**TASK:**
The answer is a stretch of the material below, returned exactly: the line containing "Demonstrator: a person", the line containing "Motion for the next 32", and all lines between.

Top of RECORDS FOR THE EXERCISE

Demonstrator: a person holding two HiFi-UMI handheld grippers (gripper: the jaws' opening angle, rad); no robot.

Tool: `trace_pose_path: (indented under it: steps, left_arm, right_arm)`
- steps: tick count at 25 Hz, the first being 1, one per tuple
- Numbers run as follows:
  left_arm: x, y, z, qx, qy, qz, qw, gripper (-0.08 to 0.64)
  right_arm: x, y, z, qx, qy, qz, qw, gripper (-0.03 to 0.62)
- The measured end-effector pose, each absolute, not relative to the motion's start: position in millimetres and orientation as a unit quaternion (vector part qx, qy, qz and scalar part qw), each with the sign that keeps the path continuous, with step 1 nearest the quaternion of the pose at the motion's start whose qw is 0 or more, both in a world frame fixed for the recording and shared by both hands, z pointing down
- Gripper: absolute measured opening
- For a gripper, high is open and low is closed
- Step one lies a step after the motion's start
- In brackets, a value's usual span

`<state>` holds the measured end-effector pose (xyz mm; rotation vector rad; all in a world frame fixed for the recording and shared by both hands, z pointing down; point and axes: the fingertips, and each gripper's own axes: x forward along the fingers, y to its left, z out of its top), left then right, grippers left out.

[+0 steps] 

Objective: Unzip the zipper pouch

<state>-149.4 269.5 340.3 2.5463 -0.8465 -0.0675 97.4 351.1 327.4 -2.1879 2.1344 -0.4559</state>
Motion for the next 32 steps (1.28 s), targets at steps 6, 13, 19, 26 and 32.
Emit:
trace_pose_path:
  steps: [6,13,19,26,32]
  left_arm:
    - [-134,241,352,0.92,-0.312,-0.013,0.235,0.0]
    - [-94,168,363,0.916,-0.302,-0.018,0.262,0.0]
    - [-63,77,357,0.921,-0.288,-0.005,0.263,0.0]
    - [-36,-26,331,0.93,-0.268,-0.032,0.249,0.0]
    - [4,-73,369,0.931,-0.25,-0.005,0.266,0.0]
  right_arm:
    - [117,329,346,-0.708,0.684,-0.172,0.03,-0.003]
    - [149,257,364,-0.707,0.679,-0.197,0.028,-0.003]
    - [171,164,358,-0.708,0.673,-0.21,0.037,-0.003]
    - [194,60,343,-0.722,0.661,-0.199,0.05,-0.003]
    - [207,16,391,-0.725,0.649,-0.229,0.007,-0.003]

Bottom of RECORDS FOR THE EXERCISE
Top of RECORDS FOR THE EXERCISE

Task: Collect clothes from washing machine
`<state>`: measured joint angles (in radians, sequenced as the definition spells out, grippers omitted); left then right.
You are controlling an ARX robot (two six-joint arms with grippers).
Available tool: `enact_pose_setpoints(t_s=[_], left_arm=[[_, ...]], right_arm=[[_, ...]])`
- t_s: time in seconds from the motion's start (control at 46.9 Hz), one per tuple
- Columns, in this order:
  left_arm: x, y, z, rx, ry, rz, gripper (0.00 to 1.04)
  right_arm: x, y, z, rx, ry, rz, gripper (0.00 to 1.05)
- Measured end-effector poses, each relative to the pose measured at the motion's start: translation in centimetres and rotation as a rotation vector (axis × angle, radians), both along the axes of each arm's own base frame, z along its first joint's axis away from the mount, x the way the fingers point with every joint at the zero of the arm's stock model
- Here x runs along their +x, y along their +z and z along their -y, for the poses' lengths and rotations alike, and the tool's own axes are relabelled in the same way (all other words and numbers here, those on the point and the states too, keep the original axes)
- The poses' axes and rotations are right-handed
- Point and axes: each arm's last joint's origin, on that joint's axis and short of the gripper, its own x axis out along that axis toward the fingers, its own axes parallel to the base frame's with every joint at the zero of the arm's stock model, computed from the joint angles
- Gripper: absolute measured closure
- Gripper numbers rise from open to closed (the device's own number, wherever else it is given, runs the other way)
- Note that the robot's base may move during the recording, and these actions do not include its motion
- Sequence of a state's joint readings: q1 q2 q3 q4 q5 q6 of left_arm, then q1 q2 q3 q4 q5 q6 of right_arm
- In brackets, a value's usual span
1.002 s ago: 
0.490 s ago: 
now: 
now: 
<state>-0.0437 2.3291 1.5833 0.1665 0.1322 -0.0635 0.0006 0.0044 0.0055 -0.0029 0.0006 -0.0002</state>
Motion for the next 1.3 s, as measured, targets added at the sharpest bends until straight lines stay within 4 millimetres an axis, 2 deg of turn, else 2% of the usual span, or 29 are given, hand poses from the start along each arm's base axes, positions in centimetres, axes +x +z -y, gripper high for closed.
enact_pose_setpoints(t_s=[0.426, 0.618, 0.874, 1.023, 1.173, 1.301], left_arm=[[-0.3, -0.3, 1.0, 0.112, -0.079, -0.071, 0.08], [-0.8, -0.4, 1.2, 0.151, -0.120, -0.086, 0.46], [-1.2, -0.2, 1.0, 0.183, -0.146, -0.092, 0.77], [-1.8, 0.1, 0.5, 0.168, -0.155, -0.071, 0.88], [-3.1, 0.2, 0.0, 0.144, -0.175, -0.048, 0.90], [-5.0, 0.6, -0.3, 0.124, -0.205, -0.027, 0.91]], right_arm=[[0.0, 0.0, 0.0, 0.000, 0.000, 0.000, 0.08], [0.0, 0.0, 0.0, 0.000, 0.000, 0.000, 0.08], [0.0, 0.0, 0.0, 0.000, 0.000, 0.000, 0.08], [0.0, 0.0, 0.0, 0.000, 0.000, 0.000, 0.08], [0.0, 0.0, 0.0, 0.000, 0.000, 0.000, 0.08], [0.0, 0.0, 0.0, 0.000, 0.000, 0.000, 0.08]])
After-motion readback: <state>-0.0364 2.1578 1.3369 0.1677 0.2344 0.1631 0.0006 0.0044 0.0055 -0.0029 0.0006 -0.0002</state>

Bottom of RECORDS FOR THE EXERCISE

**EXERCISE OUTPUT:**
Demonstrator: a person holding two HiFi-UMI handheld grippers (gripper: the jaws' opening angle, rad); no robot.

Tool: `trace_pose_path: (indented under it: steps, left_arm, right_arm)`
- steps: tick count at 25 Hz, the first being 1, one per tuple
- Numbers run as follows:
  left_arm: x, y, z, qx, qy, qz, qw, gripper (-0.08 to 0.64)
  right_arm: x, y, z, qx, qy, qz, qw, gripper (-0.03 to 0.62)
- The measured end-effector pose, each absolute, not relative to the motion's start: position in millimetres and orientation as a unit quaternion (vector part qx, qy, qz and scalar part qw), each with the sign that keeps the path continuous, with step 1 nearest the quaternion of the pose at the motion's start whose qw is 0 or more, both in a world frame fixed for the recording and shared by both hands, z pointing down
- Gripper: absolute measured opening
- For a gripper, high is open and low is closed
- Step one lies a step after the motion's start
- In brackets, a value's usual span

`<state>` holds the measured end-effector pose (xyz mm; rotation vector rad; all in a world frame fixed for the recording and shared by both hands, z pointing down; point and axes: the fingertips, and each gripper's own axes: x forward along the fingers, y to its left, z out of its top), left then right, grippers left out.

[+0 steps] 

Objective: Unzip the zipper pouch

<state>-149.4 269.5 340.3 2.5463 -0.8465 -0.0675 97.4 351.1 327.4 -2.1879 2.1344 -0.4559</state>
Motion for the next 32 steps (1.28 s), targets at steps 6, 13, 19, 26 and 32.

This exercise requires no further output.